Rockville, MD (Feb. 4)—The US Pharmacopeial (USP) Convention has announced new standards for heparin and glycerin. USP revised the heparin standard at the request of the US Food and Drug Administration, in response to adulterated heparin product with over-sulfated chondroitin, which resulted in the deaths of 200 people. Glycerin, a sweetener and binding agent, has been adulterated in the past by dilution with diethylene glycol. The new standards for glycerin becomes official in May 2009, and the new standards for heparin becomes official in August 2009 after a public comment period. All manufacturers of these products are required to comply with the standards.

The US Food and Drug Administration requested a new glycerin standard that establishes limits for diethylene glycol and revises other “high risk” articles that have similar applications. FDA also requested a revised heparin monograph to detect the presence of over-sulfated chondroitin sulfate. In addition, the modernized heparin monograph aims to provide improved analytical methods, improved measurement of heparin activity, and the development of associated reference standards (i.e., heparin identity, heparin potency, oversulfated chondroitin sulfate, and dermatan sulfate).

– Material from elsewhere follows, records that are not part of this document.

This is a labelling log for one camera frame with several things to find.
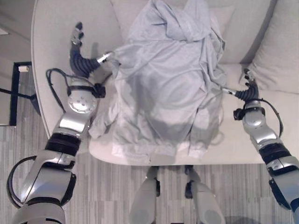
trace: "couch backrest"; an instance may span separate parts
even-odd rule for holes
[[[166,3],[183,8],[187,0],[164,0]],[[257,51],[271,19],[277,0],[206,0],[209,7],[235,8],[226,26],[223,38],[226,50],[221,63],[250,63]],[[111,0],[120,25],[133,23],[148,0]]]
[[[233,5],[223,38],[226,41],[222,63],[250,63],[272,17],[277,0],[207,0],[209,7]]]

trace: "robotic hand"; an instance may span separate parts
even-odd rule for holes
[[[283,125],[278,112],[269,102],[258,98],[258,87],[251,72],[245,69],[244,73],[248,80],[248,90],[222,90],[245,101],[242,109],[234,111],[234,118],[242,120],[244,130],[265,162],[271,176],[269,184],[278,204],[292,210],[294,222],[299,224],[299,161],[291,156],[280,139]],[[260,106],[260,101],[268,103],[277,115],[280,123],[279,136],[267,126],[265,109]]]
[[[71,172],[81,141],[85,138],[90,119],[97,108],[97,98],[105,97],[105,88],[88,81],[90,72],[106,61],[108,54],[98,59],[85,59],[80,54],[82,23],[78,23],[71,39],[70,64],[73,76],[59,69],[47,71],[50,88],[58,104],[62,104],[51,83],[51,72],[64,76],[68,87],[68,108],[57,123],[51,138],[37,157],[27,175],[18,198],[12,189],[13,171],[7,181],[11,202],[19,208],[13,224],[65,224],[62,206],[72,197],[76,175]],[[66,77],[71,78],[68,85]]]

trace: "couch cushion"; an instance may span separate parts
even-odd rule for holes
[[[148,0],[111,0],[124,36]],[[186,0],[165,0],[183,8]],[[222,63],[251,63],[272,16],[275,0],[207,0],[209,7],[233,6],[234,13],[223,38],[226,50]]]
[[[238,84],[239,77],[242,74],[240,64],[223,64],[222,68],[228,75],[228,87],[240,89]],[[115,89],[113,82],[110,80],[107,84],[107,97],[101,99],[99,107],[103,108],[109,105],[109,100]],[[298,149],[298,124],[294,121],[299,113],[299,96],[297,94],[283,93],[278,91],[261,91],[261,97],[270,101],[280,113],[281,119],[285,126],[285,132],[282,136],[285,146],[294,156],[299,156]],[[89,151],[97,159],[124,165],[184,165],[184,164],[242,164],[242,163],[262,163],[260,155],[257,153],[249,136],[245,133],[242,122],[235,121],[233,111],[243,106],[243,102],[230,95],[225,95],[223,100],[223,122],[220,126],[220,133],[210,145],[207,153],[202,160],[194,159],[188,156],[188,149],[181,148],[175,158],[153,155],[150,164],[144,164],[136,161],[130,161],[126,158],[116,157],[112,152],[112,125],[109,132],[96,140],[90,140]],[[266,109],[266,118],[268,125],[278,133],[278,120],[267,105],[263,105]]]
[[[249,69],[262,89],[299,93],[298,0],[278,0]]]

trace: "silver robot arm segment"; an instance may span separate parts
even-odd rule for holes
[[[78,23],[71,39],[70,64],[74,75],[68,86],[68,107],[23,183],[20,198],[23,206],[14,216],[13,224],[65,224],[61,207],[71,199],[76,184],[76,175],[71,172],[75,156],[87,135],[97,98],[105,97],[105,88],[87,79],[110,55],[83,58],[82,37],[82,23]]]
[[[234,111],[234,118],[242,120],[246,133],[266,164],[271,176],[269,181],[273,195],[280,206],[292,210],[295,224],[299,224],[299,161],[283,145],[280,137],[266,123],[265,110],[260,106],[258,88],[253,75],[244,70],[249,81],[247,91],[224,88],[225,93],[245,101],[243,109]]]

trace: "small white object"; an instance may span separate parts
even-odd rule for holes
[[[8,35],[9,33],[0,28],[0,35]]]
[[[29,72],[28,66],[19,66],[19,72]]]

“These new USP quality standards provide better assurance of the quality of marketed products by using appropriate and modern analytical methods,” says Moheb Nasr, PhD, director of the Office of New Drug Quality Assessment (ONDQA), at FDA's Center for Drug Evaluation and Research (CDER), in a USP press release. “This provides a considerable safeguard for citizens of the United States and the world by helping to prevent fraudulent suppliers from adding components that in the past have eluded existing identity tests due to similar properties. The new standards represent a significant improvement to the safety nets that keep substandard drugs from reaching the marketplace. FDA is pleased to have worked together with USP on this effort.”